In August 2013, he was loaned to NK Pomorac in Druga HNL, where he collected 29 caps. In the following season, he played for HNK Rijeka's reserve side in Croatia's Treća HNL, where he was capped on 24 occasions. In May 2015, he signed a new one-year contract with the club, with an option to extend it for an additional year.
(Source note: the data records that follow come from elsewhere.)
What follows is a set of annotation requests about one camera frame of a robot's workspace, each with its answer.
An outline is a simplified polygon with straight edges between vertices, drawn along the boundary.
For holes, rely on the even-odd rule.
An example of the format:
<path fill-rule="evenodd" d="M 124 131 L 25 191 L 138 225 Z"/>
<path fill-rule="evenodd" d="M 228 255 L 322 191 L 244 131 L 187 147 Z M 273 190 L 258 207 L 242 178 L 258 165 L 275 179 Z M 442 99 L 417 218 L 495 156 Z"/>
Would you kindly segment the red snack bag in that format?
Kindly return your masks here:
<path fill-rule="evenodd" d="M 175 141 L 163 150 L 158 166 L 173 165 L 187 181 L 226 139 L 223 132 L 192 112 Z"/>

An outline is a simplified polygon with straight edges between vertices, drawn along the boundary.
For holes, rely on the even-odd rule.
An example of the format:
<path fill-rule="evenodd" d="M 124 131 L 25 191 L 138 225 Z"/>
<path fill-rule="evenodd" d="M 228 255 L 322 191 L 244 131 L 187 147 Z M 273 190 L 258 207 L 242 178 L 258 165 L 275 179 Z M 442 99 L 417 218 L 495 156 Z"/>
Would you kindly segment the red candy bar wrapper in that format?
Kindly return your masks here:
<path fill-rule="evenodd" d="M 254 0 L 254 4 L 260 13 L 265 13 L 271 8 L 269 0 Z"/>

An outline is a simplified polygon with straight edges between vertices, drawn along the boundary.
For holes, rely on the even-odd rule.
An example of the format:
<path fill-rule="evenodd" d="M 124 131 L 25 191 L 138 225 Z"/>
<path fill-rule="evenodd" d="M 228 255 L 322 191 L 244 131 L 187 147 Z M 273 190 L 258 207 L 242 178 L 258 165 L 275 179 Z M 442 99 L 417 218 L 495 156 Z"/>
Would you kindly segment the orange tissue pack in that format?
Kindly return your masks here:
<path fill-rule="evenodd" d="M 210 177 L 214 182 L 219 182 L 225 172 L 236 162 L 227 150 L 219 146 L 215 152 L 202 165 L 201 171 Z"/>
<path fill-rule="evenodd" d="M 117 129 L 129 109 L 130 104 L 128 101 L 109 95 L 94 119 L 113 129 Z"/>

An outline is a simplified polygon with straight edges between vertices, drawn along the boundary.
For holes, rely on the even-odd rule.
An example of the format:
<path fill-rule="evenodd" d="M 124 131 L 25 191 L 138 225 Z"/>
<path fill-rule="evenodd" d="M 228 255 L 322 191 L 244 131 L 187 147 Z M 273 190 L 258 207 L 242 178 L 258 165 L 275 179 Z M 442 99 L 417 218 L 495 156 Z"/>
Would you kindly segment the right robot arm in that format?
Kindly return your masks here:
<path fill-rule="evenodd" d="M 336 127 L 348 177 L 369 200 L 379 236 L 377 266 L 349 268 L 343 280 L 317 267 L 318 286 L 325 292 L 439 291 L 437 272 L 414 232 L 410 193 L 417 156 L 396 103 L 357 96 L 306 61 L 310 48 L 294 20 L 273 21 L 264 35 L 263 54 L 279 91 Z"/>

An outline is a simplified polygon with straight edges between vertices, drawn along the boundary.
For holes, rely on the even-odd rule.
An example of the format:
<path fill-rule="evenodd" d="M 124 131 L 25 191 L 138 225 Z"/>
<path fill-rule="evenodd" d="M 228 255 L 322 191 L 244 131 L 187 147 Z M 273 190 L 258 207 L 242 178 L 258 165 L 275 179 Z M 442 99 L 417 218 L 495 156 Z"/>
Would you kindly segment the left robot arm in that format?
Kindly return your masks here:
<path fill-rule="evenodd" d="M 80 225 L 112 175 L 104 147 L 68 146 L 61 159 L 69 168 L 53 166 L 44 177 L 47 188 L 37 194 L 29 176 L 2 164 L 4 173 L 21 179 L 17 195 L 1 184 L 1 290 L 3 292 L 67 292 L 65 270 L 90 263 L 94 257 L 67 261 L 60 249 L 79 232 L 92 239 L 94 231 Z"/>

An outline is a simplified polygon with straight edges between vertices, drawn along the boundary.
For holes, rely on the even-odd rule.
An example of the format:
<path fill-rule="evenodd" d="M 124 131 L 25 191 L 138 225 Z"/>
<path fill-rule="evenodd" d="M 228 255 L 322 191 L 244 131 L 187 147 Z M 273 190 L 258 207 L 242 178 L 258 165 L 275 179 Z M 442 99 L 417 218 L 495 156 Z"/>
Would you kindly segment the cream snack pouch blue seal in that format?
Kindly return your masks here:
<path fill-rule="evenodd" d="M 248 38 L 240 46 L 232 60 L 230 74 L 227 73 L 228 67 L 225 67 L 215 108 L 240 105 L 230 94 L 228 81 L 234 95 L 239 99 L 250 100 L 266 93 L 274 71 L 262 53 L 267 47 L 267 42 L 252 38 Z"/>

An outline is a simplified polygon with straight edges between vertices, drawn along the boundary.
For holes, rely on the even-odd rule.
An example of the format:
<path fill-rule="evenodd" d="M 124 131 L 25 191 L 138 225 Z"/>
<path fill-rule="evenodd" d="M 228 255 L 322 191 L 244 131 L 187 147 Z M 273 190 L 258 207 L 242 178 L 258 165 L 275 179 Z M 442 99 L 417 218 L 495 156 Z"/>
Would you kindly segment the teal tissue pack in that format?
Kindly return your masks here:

In June 2015, Rijeka sent Collins on loan to NK Krka in the Slovenian PrvaLiga, where he made 13 appearances before returning to Rijeka in January 2016. The following month, Collins was loaned to HNK Šibenik in Druga HNL, where he was a regular starter. Following return from the loan, Rijeka extended Collins' contract until June 2017. He was immediately loaned to fellow Prva HNL club NK Istra 1961.

SC Paderborn
On 6 September 2017, free agent Collins joined 3. Liga side SC Paderborn 07 on a two-year contract following trials at the club. He scored his first goal for the club two years later with a 35-yard shot against Bayern Munich in a 3-2 defeat.

Cardiff City
On 20 May 2022, Collins signed for EFL Championship team Cardiff City. Collins said “I’m really excited to be in Cardiff, and I can’t wait to get started. The Club has great history, and when I got the call to come to Cardiff, I was so excited, I couldn’t resist. I’m looking forward to the challenge of the new season. The goal is to fight for the Premier League. I can’t wait to meet the supporters and to fight for the jersey."

International career
Collins received his first call-up to the Nigeria national team for an Africa Cup of Nations qualification match against Seychelles on 11 September 2018. He made his debut a day later in a friendly against Liberia. After talking up his qualities, coach Gernot Rohr handed the 24-year-old his competitive debut in the next Afcon qualifying fixture against Libya in Uyo. Nigeria defeated their visitors 4–0 and the left-back was impressive, coming close to marking his Super Eagles debut with a goal. He featured in the reverse fixture in Sfax, Tunisia, which ended in a 3–2 victory for Nigeria to top Group E.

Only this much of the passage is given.